I can’t say why the History Channel felt the need to run another Kennedy story; there are already hundreds of books, scores of documentaries—some of them produced by the History Channel—and a fair number of docudramas that cover overlapping ground. But if you are going to try to retell the story it’s simply not possible to separate the personal from the political. How, or whether, John F. Kennedy’s character and personal life affected his policymaking is a legitimate subject for interpretation, and a storyteller is free to be wrong—probably bound to be wrong—in the effort to get at some kind of truth or insight. “The Kennedys” focusses, insistently, on the relationships between Joseph P. Kennedy, the family patriarch, and his three oldest sons, the avatars of his political ambitions, and on John F. Kennedy’s relationships with his wife, Jackie, and his brother Bobby. The viewer can only be grateful for the centrality of Joe Kennedy (who is brought to magnificent life by Tom Wilkinson); I swear that my heart beat faster whenever he was onscreen, because of the mixture of fear and admiration that his confidence, unscrupulousness, and determination inspired. (One incident dramatized in the series certainly illustrates Joe’s horror of imperfection: he has his daughter Rosemary lobotomized as a young woman, because she is uncontrollable, and he doesn’t even tell his wife until afterward.) It’s a depiction that fits the most current image we have in our culture of Joe, Sr., behind the wheel of the destinymobile, eyes on the road, with Jack and Bobby sitting sulkily in the back seat, reluctant passengers on a joyless ride. Joe suffered a devastating stroke in 1961, which rendered him speechless and wheelchair-bound until he died, seven years later. For the second half of the miniseries, he’s in that condition; Wilkinson’s fearsomely hard eyes convey Joe’s egocentric rage—and we feel very much like his wife, Rose (Diana Hardcastle), regarding him with both genuine pity and a sense of satisfaction that he can do no more harm.

It may strike some viewers that the series’ juxtapositioning of the personal and the political trivializes history.
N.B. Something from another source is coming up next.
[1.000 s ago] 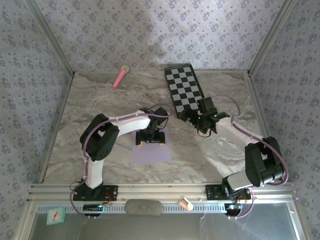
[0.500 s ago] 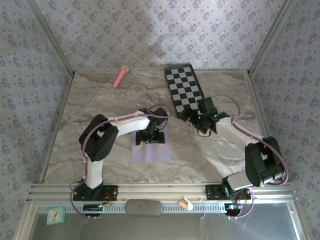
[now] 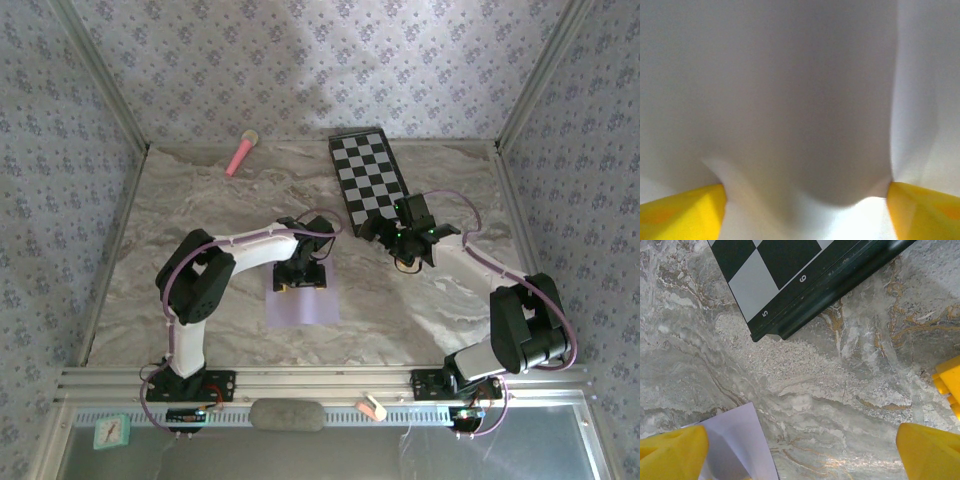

A scene in which Rose, the doyenne of disapproval, is one-upping the new mother Jackie (Katie Holmes)—“I had all my children at home, as you know”—gives way to Bobby (Barry Pepper) bowing to his father’s will in agreeing to become attorney general, then cuts to the Bay of Pigs fiasco, then to a conversation between Bobby and J. Edgar Hoover (Enrico Colantoni), and then comes back to Rose instructing Jackie to learn to overlook her husband’s womanizing. It’s true that there isn’t quite enough history in the series—if there was a mention of Vietnam during the depiction of J.F.K.’s Presidency, I missed it, and only the highlights of other events are hit. But where “The Kennedys” really fails is in its attempt to make this family—this lively family—seem real. Pepper and Greg Kinnear are merely earnest and blandly likable as Bobby and Jack, lacking the Kennedy spark, and Holmes hasn’t deepened as an actress since her not very deep days in the teen soap opera “Dawson’s Creek.” There’s no chemistry between Holmes and Kinnear; there’s barely even physics—they hardly come into contact with each other. The score, by Sean Callery, who also wrote the music for “24,” suggests dreariness and treachery. Jackie smokes all the time; Jack’s in constant pain; the houses are too quiet—even Bobby’s, which is home to a notably large brood.

If Surnow wanted to burn through any remaining aura of glamour and goldenness that surrounds the Kennedys, he succeeded. Their lives come across as a plodding, forced march—anything but enviable. We come away with a new understanding of the extent of the Kennedys’ dysfunction but without a sense of what made them special or of how they harnessed their talents. But what you see in Wilkinson’s eyes—they’re black holes, devouring everyone in sight—almost makes up for what’s missing from the writing; they, more than any other element in “The Kennedys,” convey the awfulness and the glory of this family’s version of the American dream.